Harvey was inducted into the National Association of Black Journalists Hall of Fame at the Newseum in Washington, D.C. in January 2012. Her other awards include 19 local Emmys, L.A. Press Club, RTNA Lifetime Achievement Award and AWRT Genii Award, NABJ Hall of Fame.
She says that she is most proud of her honor with the NABJ because she understands the rare occurrence of Blacks in the field of journalism and broadcast journalism, particularly.
Harvey has covered stories from the Papal Conclave in Rome and the AIDS epidemic in East Africa to the first race elections in South Africa to the children of war torn El Salvador. Before Los Angeles, she worked in Chicago at WGN Superstation. Her investigative reports there on faulty pap smear tests, which led to thousands of deaths among women, resulted in legislation regulating cytology labs in Illinois and the closure of one in Southern California. Her report on children of war in El Salvador resulted in prosthetics for a little girl who’d lost her legs in a minefield. In a world of fast changing technology, where traditional journalism seems to be falling by the wayside, the long time broadcaster seems fearless. She is confident, she said, in who she is and what she does.

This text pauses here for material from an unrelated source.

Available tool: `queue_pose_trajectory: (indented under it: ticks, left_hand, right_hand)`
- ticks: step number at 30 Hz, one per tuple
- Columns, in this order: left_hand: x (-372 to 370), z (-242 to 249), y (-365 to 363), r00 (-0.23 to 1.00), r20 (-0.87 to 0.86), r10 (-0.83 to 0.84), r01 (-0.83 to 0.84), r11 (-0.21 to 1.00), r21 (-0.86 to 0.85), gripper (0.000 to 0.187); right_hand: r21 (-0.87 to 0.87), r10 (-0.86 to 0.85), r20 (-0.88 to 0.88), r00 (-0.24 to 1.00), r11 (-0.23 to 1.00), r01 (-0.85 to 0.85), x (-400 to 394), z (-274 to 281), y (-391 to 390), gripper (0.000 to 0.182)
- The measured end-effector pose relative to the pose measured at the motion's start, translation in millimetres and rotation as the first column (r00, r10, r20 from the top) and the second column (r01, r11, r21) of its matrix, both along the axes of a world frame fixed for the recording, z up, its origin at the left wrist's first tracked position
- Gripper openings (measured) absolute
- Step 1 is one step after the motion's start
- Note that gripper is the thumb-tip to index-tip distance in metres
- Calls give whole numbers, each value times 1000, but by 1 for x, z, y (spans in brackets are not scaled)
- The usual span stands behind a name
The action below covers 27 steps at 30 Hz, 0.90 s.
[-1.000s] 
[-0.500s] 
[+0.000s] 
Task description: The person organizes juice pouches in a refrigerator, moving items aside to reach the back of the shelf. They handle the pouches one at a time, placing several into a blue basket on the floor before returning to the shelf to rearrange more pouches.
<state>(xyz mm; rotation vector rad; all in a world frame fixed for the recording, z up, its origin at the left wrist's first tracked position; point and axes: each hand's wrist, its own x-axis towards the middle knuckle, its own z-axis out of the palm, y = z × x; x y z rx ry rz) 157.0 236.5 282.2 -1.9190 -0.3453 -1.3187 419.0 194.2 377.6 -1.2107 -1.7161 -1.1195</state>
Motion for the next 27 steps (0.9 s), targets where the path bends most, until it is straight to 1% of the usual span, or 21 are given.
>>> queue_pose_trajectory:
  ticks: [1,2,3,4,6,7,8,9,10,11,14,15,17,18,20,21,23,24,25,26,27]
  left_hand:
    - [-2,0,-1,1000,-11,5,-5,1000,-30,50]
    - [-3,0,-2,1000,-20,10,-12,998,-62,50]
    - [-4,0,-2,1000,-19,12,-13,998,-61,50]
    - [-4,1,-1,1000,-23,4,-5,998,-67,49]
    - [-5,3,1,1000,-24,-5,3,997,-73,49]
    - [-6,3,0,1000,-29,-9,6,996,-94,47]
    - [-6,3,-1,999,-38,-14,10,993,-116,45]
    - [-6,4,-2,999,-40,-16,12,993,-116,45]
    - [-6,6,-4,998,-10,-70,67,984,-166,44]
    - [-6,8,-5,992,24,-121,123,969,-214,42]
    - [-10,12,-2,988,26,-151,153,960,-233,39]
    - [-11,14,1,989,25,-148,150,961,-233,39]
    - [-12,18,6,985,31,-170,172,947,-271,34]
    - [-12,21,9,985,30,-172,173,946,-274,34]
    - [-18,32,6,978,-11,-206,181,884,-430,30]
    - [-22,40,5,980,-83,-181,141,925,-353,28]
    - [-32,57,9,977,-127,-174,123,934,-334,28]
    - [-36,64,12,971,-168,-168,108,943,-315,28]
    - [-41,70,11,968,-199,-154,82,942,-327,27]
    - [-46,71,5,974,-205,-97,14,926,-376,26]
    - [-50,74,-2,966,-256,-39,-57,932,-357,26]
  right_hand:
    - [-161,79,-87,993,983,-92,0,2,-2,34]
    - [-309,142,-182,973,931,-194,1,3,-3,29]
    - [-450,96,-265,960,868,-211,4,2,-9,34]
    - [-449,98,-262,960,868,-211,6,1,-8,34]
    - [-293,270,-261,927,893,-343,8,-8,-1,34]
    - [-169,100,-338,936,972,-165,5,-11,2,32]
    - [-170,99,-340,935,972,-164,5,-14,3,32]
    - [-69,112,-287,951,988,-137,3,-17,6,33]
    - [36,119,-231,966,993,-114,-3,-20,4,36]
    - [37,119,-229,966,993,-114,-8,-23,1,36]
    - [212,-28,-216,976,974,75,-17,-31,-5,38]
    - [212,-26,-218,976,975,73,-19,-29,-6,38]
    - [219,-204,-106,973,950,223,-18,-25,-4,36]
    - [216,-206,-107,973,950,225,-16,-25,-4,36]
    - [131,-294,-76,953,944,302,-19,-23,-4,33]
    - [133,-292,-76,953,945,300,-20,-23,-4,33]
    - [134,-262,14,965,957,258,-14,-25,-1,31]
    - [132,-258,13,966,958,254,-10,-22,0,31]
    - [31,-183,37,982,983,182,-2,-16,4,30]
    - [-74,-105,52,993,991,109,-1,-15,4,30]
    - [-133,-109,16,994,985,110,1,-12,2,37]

“I’ve been here,” said Harvey.
“And I think people have accepted me as someone who really cares about what I’m talking about. You can’t fool the public. And while, people are replaced all the time, at the same time, you have to connect with your viewers. People tell me I connect with them. I never feel just that I’m talking to a camera. I’m talking to somebody. Credibility is key.”
Because of her enormous popularity and community service, Harvey was asked to carry the Olympic Torch through downtown Los Angeles in 2002 and has received two honorary doctorate degrees in the humanities.
She has been seen in various films, and TV programs, often playing herself.
In 2006, Harvey and four other TV anchorwomen formed the Good News Foundation. The group built a computer lab for homeless children on skid row, a park and recreation center in South LA and a library for homeless women at the Downtown Women's Center, in addition to an annual college scholarship for aspiring female journalists.
On July 20th, 2012, Pat was a guest co-host on the CBS Daytime Show The Talk. It was her tenth appearance.
Next week on October 19 when the 8th annual ‘Taste of Soul’ family festival unfolds along Crenshaw Blvd., Harvey will have the microphone in her hand as she graces the Wave Stage as one of the events prestigious co-chairs.
“Pat Harvey is much more than a television news anchor who gracefully delivers the news to us, but she is a member of our community and as always a treasured friend to the ‘Taste of Soul’ and me personally,” said ‘Taste of Soul’ Creator Danny J. Bakewell Sr.
Asked why she loves ‘Taste of Soul’ so much, Harvey added; “Well you know I love to cook. I love soul food and the excitement that it brings to see the community come together for that moment is a sight to behold.”
Married to real estate developer Ken Lombard, Harvey and her husband share three adult children between them, and two grandchildren.